I just came across (Kerridge 1963), an old result which falls under the umbrella of “frequentist properties of Bayesian inference”. Specifically, the theorem proved in this reference applies to sequential testing, a context in which the mechanics of Bayesian inference, with its typical sequential updates, may be regarded as natural.
Suppose we wish to compare two hypotheses \(H_0\) and \(H_1\), where \(H_0\) is simple1. We start collecting data until our sample meets some specific requirement, according to some given stopping rule \(S\). If this ever occurs, we compute the Bayes factor:
\[ B = \frac{\text{Pr}(\text {data} \vert H_0)}{\text{Pr}(\text {data} \vert H_1)}. \tag{1}\]
and reject \(H_0\) if \(B \leq b\), for some \(b > 0\). The theorem is that if \(H_0\) is the true data generating process, the above procedure has a false rejection rate lower than \(b\), independently of the stopping rule employed to end sampling.
Notice that the rejection event is composed by two parts:
- Sampling has stopped at some point during data taking.
- When sampling stopped, \(B \leq b\) held.
We also note that the stopping rule needs not be deterministic, although this appears to be implicitly assumed in the original reference. In general, the data collected up to a certain point will only determine the probability that sampling stops at that time (and, to reinforce the previous point, the sum of these probabilities will not, in general, add up to \(1\)).
In order to prove this theorem, let us set up some notation. Let \((X_n)_{n\in \mathbb N}\) be some stochastic process representing “data”, where each \(X_n \in \mathcal X\) is a data point. We denote by \(P^{(0)}\) the probability distribution of \(X\) under \(H_0\), which is completely defined since \(H_0\) is simple. We further denote by \(P_n ^{(0)}\) the corresponding probability measure on \(\mathcal X ^n\) for the set of the first \(n\) observations \(X_1,\,X_2,\,\dots, \,X_n\).
We first consider the case in which \(H_1\) is also simple, and denote by \(P^{(1)}\) and \(P^{(1)}_n\) the corresponding measures. The Bayes factor is defined as the Radon-Nikodym derivative:
\[ B_n \equiv \frac{\text d P^{(0)}_n}{\text d P_n^{(1)}} \tag{2}\]
(we assume regularity conditions so that such a derivative exists).
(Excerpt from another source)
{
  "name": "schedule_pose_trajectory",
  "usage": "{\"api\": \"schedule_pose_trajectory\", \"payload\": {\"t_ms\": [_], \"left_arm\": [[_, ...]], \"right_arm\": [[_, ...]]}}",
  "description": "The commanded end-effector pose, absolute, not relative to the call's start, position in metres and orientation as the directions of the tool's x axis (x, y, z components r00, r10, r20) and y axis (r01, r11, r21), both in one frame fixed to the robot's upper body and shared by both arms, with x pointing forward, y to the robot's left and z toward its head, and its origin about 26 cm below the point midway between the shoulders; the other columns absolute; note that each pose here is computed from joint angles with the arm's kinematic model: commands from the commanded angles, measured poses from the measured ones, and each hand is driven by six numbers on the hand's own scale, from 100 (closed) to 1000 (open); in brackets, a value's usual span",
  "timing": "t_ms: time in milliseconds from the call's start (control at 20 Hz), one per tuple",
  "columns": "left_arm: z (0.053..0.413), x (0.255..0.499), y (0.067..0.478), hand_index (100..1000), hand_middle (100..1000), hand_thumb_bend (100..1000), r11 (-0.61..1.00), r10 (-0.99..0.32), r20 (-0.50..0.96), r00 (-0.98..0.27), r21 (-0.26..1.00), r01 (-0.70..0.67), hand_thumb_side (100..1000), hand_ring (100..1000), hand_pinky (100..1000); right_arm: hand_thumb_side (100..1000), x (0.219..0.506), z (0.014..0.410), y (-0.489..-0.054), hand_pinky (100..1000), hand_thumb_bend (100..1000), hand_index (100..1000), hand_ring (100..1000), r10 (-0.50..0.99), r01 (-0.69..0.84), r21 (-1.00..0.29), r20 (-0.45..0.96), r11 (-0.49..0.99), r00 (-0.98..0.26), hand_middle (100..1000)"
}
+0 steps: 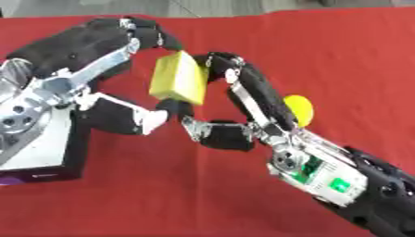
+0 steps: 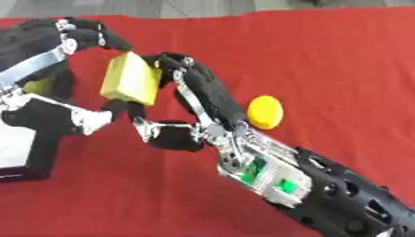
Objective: Pick up the objects with one hand, pass them to the other hand, and then place them into the box on the other side of the table.
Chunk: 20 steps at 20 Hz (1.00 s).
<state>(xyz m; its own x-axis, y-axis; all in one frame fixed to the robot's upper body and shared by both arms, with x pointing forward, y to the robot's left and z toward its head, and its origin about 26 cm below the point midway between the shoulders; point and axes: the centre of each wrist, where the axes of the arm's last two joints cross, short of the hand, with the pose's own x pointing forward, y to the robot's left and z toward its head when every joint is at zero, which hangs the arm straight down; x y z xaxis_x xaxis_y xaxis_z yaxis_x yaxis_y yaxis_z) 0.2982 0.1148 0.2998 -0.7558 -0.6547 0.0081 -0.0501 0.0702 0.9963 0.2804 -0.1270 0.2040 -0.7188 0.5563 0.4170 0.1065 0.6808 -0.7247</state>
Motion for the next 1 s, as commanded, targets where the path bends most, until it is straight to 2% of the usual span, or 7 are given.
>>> {"api": "schedule_pose_trajectory", "payload": {"t_ms": [50, 300, 700, 1000], "left_arm": [[0.3049, 0.2982, 0.1158, 888, 792, 291, 0.054, -0.659, -0.013, -0.752, 0.996, -0.064, 348, 839, 878], [0.3041, 0.3004, 0.1155, 885, 790, 262, 0.051, -0.666, -0.011, -0.746, 0.997, -0.060, 343, 837, 877], [0.3027, 0.3032, 0.1136, 848, 770, 150, 0.082, -0.663, 0.010, -0.748, 0.995, -0.059, 306, 822, 868], [0.3009, 0.3050, 0.1124, 787, 698, 108, 0.103, -0.657, 0.028, -0.753, 0.993, -0.053, 266, 785, 857]], "right_arm": [[196, 0.2782, 0.2100, -0.1269, 680, 100, 636, 599, 0.546, 0.122, -0.719, 0.393, 0.684, -0.740, 530], [181, 0.2781, 0.2096, -0.1269, 682, 100, 635, 599, 0.540, 0.123, -0.720, 0.383, 0.683, -0.750, 530], [158, 0.2781, 0.2094, -0.1270, 683, 100, 634, 599, 0.531, 0.117, -0.728, 0.369, 0.675, -0.763, 529], [154, 0.2781, 0.2093, -0.1271, 684, 100, 634, 599, 0.524, 0.109, -0.734, 0.364, 0.670, -0.770, 529]]}}
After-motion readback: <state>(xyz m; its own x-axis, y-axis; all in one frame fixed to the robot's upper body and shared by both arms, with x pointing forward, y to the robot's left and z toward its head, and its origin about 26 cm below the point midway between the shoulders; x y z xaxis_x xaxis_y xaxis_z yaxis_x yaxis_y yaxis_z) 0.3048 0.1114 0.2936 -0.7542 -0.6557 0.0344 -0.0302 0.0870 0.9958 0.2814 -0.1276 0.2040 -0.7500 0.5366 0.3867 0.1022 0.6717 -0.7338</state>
Also, we assume for the moment that the stopping rule is deterministic, embodied by binary functions \(S_n=S(X_1,\,X_2,\,\dots,X_n)\) of the first \(n\) observations, with \(S_n = 1\) if sampling can stop at step \(n\).
Now fix \(b>0\). A rejection of \(H_0\) at sampling step \(n\) is represented by the event:
\[ \mathcal R _{n}(b)\equiv \{B_n\leq b,\,S_n=1,\,S_i=0\,\text{ for }i<n\}, \tag{3}\]
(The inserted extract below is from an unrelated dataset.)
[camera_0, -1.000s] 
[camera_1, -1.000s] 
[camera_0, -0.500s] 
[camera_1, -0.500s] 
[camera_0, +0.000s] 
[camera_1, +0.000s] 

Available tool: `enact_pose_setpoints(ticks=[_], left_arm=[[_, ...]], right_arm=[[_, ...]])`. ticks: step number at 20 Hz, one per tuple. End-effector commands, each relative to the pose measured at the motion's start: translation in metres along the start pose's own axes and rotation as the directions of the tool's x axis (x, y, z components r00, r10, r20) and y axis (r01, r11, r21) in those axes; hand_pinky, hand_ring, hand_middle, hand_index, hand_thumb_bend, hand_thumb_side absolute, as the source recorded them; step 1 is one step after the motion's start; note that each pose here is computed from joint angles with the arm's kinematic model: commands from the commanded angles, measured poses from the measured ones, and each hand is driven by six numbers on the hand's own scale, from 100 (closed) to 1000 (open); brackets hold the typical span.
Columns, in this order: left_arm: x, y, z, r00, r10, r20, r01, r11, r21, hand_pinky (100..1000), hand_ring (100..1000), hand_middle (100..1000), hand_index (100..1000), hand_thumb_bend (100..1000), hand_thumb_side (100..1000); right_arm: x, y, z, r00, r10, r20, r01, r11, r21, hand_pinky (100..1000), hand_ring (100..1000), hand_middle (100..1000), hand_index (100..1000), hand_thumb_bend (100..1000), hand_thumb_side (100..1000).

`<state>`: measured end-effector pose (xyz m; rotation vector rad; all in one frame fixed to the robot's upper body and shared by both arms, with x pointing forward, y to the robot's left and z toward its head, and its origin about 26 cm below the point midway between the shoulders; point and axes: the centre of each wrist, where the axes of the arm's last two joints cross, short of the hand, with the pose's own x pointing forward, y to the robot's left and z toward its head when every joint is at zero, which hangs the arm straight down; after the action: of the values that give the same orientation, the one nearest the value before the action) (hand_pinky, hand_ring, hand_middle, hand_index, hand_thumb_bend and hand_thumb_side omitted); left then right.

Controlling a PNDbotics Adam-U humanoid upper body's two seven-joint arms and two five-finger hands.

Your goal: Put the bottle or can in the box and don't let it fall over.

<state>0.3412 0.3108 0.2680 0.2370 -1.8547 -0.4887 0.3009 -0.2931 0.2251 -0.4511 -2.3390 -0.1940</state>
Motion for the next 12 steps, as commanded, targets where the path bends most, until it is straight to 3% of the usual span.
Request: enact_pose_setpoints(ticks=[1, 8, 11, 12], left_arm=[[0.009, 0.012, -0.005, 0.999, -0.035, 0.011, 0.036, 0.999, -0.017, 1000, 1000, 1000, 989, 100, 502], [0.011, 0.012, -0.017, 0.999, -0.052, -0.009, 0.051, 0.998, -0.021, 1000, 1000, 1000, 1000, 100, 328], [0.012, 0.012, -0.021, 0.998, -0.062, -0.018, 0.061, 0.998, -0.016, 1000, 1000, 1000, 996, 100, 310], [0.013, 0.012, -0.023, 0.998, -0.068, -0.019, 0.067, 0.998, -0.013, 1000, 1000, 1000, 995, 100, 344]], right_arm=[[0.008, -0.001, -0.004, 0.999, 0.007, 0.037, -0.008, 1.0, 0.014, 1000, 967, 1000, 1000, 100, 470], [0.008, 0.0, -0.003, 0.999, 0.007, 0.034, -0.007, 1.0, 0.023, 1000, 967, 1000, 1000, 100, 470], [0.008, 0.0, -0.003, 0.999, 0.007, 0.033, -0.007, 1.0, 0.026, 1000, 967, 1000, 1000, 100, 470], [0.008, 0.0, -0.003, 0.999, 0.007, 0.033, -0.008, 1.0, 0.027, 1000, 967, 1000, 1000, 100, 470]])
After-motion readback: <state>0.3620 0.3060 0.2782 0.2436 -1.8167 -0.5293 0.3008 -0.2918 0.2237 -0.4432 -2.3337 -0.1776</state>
which, with abuse of notation, we may identify with a subset of \(\mathcal X ^n\). The overall rejection event (at any sampling step) is given by:
\[ \mathcal R (b)\equiv \bigcup _{n=1} ^\infty \mathcal R_n(b), \tag{4}\]
so that our theorem amounts to the bound:
\[ \text{Pr}_{H_0}(\mathcal R(b))\leq b. \tag{5}\]
In order to prove this, we first note that:
\[ \text{Pr}_{H_0}(\mathcal R _n(b))= \intop _{\mathcal R _n(b)} \text d P_n= \intop _{\mathcal R _n(b)}B_n \text d Q_n \leq b\intop _{\mathcal R _n(b)} \text d Q_n=b\cdot\text{Pr}_{H_1}(\mathcal R _n(b)). \tag{6}\]
Hence, since the events \(\mathcal R _n(b)\) and \(\mathcal R _m(b)\) are clearly disjoint for \(n\neq m\), we have:
\[ \text{Pr}_{H_0}(\mathcal R(b))\leq b\cdot\text{Pr}_{H_1}(\mathcal R (b)), \tag{7}\]
which, since \(\text{Pr}_Q(\cdot)\leq1\), implies Equation 5.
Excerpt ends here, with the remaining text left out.